Ari Babakhanov (born 1934) is a musician who performs the long-necked lutes tanbur, qashqari rubab and dutar.

== Biography ==
Babakhanov was born in Bukhara into a Jewish family which can look back on an outstanding dynasty of traditional musicians. It was founded by his grandfather Levi Babakhan (1873-1926), the legendary court vocalist of Alim Khan, the last emir of Bukhara. Levi Babakhan's son Moshe Babakhanov (1910-1983) was also a famous vocalist who accompanied himself on tanbur and doira.

In contrary to his grandfather and father Ari Babakhanov became a pure instrumentalist. After his musical studies according to the European curriculum at the Tashkent conservatory he graduated in 1959 with the state examination. Because of the Soviet cultural politics using the customary instruments was still permitted but mainly for a European repertoire. By the discrepancy between the monophonic Uzbek music and the European polyphony these constraints led to an artificial cultural hybrid.

In spite of his artistic successes in Tashkent Ari Babakhanov returned to Bukhara, where he taught for the following 40 years at the music college.

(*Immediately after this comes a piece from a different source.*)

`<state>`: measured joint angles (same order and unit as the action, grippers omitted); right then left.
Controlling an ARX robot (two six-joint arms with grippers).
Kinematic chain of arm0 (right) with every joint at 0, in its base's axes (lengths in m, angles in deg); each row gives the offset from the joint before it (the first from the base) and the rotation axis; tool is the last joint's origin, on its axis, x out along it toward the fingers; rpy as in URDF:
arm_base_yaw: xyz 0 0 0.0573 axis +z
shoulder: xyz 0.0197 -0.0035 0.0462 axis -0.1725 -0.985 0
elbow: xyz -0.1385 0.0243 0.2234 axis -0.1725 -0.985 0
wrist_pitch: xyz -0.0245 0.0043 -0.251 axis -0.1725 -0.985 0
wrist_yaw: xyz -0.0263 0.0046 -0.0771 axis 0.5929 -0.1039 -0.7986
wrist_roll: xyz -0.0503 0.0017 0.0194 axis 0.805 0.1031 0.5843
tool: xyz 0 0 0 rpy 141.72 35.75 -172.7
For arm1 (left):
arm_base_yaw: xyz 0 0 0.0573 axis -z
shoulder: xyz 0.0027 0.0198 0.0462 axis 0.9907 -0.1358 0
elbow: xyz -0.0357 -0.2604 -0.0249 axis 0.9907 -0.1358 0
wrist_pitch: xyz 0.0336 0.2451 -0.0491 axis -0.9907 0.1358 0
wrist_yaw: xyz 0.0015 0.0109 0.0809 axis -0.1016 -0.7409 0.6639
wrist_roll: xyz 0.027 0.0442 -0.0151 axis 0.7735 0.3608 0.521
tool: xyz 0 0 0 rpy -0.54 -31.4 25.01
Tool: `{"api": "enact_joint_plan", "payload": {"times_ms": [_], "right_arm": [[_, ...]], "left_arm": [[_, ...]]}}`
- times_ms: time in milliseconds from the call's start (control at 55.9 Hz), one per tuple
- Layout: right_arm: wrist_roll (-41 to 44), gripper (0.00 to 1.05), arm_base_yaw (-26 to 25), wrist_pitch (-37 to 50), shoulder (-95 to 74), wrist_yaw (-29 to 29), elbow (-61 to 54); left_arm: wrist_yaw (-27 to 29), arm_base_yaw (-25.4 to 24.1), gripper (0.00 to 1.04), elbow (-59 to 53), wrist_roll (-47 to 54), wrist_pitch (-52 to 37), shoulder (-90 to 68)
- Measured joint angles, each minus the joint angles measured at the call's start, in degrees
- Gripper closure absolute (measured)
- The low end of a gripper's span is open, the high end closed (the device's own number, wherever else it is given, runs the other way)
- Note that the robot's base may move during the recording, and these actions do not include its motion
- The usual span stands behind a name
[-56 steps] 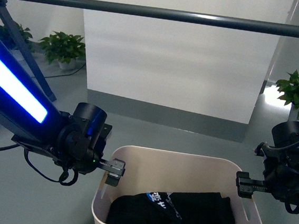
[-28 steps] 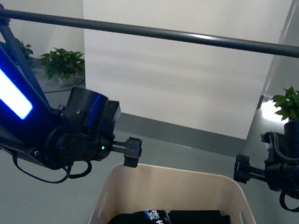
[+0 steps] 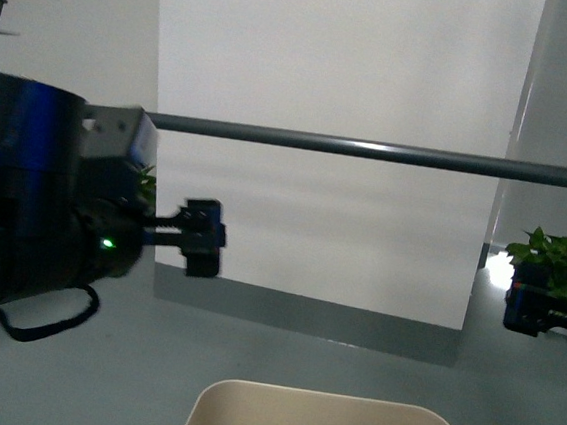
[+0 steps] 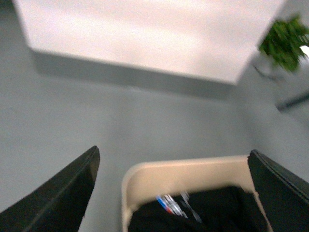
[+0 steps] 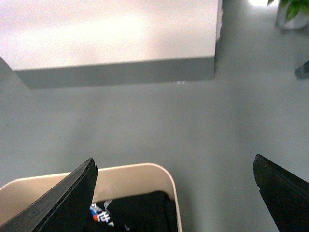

With the help of his father and musicians like Maarufjon Tashpulov, Najmiddin Nasriddinov und Aminjon Ismatov he gradually found back to the traditional Bukhara music, the Shashmaqam. He made it his life task to develop this art and achieved a unique contribution for keeping it by writing down an enormous number of notes and texts of Persian Poetry as well as popular Uzbek and Tajik poems. Hereby he revived a series of lost creations which had formerly belonged to the Shashmaqam repertoire. This basis inspired him to compose own instrumental pieces and songs in the traditional style of which several became very popular in Uzbekistan.

In 1991 he founded at the Bukhara Philharmonic Society the Shashmaqam Ensemble which grew within a few years from initially 10 to 19 members. Shortly afterwards the group under the artistic direction of Ari Babakhanov performed for the Uzbek radio and TV and established itself in the traditional music scene. In 1998 their CD Ari Babakhanov & Ensemble - Shashmaqam: The Tradition of Bukhara was published by New Samarkand Records.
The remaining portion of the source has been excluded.